Directions for this task – Please copy every line below that contains the string "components".

- - - -

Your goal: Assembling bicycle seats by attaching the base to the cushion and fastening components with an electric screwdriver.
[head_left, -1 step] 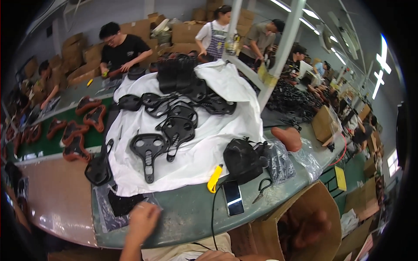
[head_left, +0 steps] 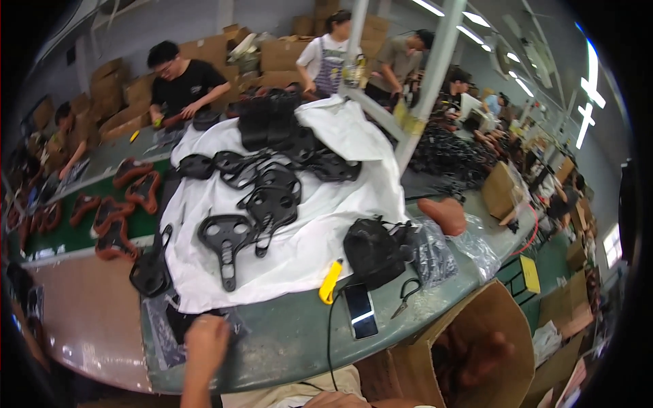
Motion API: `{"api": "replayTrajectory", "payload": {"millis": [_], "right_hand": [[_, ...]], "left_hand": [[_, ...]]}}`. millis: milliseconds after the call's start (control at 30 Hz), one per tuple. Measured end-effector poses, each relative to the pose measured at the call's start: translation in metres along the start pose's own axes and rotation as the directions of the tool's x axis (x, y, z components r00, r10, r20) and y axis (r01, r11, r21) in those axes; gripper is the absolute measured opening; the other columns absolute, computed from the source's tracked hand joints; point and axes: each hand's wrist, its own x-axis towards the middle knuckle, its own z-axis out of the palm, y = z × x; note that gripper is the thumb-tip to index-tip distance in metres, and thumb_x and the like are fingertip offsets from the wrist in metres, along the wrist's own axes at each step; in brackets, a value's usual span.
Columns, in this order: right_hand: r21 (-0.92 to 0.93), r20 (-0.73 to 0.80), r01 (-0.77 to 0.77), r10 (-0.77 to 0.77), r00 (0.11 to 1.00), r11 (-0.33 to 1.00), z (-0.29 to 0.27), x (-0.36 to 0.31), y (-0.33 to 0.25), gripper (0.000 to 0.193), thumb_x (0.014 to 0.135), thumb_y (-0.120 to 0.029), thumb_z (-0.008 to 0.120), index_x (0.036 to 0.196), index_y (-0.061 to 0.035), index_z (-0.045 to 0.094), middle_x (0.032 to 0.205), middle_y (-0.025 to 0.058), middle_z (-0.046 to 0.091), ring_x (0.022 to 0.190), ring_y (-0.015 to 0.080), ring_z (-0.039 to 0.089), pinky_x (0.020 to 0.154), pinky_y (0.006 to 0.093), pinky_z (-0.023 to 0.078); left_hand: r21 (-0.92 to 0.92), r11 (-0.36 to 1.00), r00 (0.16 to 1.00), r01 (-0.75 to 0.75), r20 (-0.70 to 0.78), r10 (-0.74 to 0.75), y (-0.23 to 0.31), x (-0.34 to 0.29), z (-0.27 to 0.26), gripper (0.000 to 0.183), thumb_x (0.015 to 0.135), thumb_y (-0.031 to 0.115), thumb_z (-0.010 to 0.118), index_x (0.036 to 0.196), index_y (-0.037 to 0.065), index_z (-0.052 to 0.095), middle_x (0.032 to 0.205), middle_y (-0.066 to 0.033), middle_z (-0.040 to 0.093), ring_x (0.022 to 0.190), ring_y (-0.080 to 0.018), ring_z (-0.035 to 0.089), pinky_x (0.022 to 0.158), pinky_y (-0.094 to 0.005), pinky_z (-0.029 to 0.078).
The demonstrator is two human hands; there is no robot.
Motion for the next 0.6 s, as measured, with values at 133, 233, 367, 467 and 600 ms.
{"api": "replayTrajectory", "payload": {"millis": [133,233,367,467,600], "right_hand": [[-0.024,-0.102,-0.081,0.078,0.992,0.996,-0.005,-0.006,0.001,0.023,0.086,-0.004,0.085,0.098,-0.0042,0.065,0.084,0.0117,0.068,0.072,0.0304,0.067,0.066,0.0414,0.055],[-0.158,-0.053,-0.151,0.144,0.988,0.976,-0.013,-0.015,-0.001,0.02,0.088,-0.003,0.084,0.098,-0.0045,0.066,0.089,0.0106,0.069,0.077,0.0264,0.068,0.069,0.0378,0.055],[-0.031,-0.255,-0.091,0.08,0.964,0.995,-0.018,-0.025,0.021,0.021,0.09,-0.002,0.082,0.102,-0.0041,0.065,0.093,0.0085,0.07,0.078,0.0209,0.067,0.07,0.0359,0.055],[-0.051,-0.273,-0.102,0.084,0.958,0.994,-0.014,-0.025,0.027,0.019,0.091,-0.004,0.081,0.102,-0.004,0.065,0.092,0.0081,0.07,0.078,0.0203,0.067,0.069,0.0356,0.055],[-0.039,-0.282,-0.126,0.11,0.953,0.991,-0.015,-0.022,0.038,0.018,0.093,-0.005,0.08,0.102,-0.0038,0.065,0.091,0.0076,0.069,0.077,0.0195,0.066,0.068,0.0353,0.054]], "left_hand": [[0.561,0.822,0.967,0.094,0.145,-0.209,-0.098,-0.015,0.007,0.024,0.083,0.025,0.081,0.089,0.003,0.073,0.095,-0.0177,0.073,0.097,-0.0377,0.07,0.085,-0.0504,0.055],[0.479,0.877,0.991,0.04,0.095,-0.097,-0.124,-0.016,0.031,0.014,0.089,0.015,0.071,0.09,0.0,0.069,0.091,-0.0232,0.07,0.093,-0.0438,0.068,0.08,-0.0549,0.054],[0.488,0.872,0.967,0.047,0.197,-0.163,-0.047,-0.004,-0.023,0.028,0.103,0.025,0.062,0.098,-0.001,0.07,0.099,-0.0219,0.074,0.096,-0.0415,0.07,0.086,-0.0513,0.055],[0.442,0.896,0.972,-0.03,0.22,-0.076,-0.032,0.003,-0.025,0.03,0.102,0.029,0.065,0.096,0.0,0.072,0.099,-0.0222,0.073,0.096,-0.0412,0.07,0.085,-0.0515,0.054],[0.433,0.901,0.946,0.005,0.29,-0.145,-0.045,0.007,-0.022,0.031,0.102,0.029,0.064,0.098,0.0,0.073,0.098,-0.0226,0.073,0.095,-0.0422,0.069,0.085,-0.0519,0.054]]}}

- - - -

Written solution –
Your goal: Assembling bicycle seats by attaching the base to the cushion and fastening components with an electric screwdriver.
Motion API: `{"api": "replayTrajectory", "payload": {"millis": [_], "right_hand": [[_, ...]], "left_hand": [[_, ...]]}}`. millis: milliseconds after the call's start (control at 30 Hz), one per tuple. Measured end-effector poses, each relative to the pose measured at the call's start: translation in metres along the start pose's own axes and rotation as the directions of the tool's x axis (x, y, z components r00, r10, r20) and y axis (r01, r11, r21) in those axes; gripper is the absolute measured opening; the other columns absolute, computed from the source's tracked hand joints; point and axes: each hand's wrist, its own x-axis towards the middle knuckle, its own z-axis out of the palm, y = z × x; note that gripper is the thumb-tip to index-tip distance in metres, and thumb_x and the like are fingertip offsets from the wrist in metres, along the wrist's own axes at each step; in brackets, a value's usual span.

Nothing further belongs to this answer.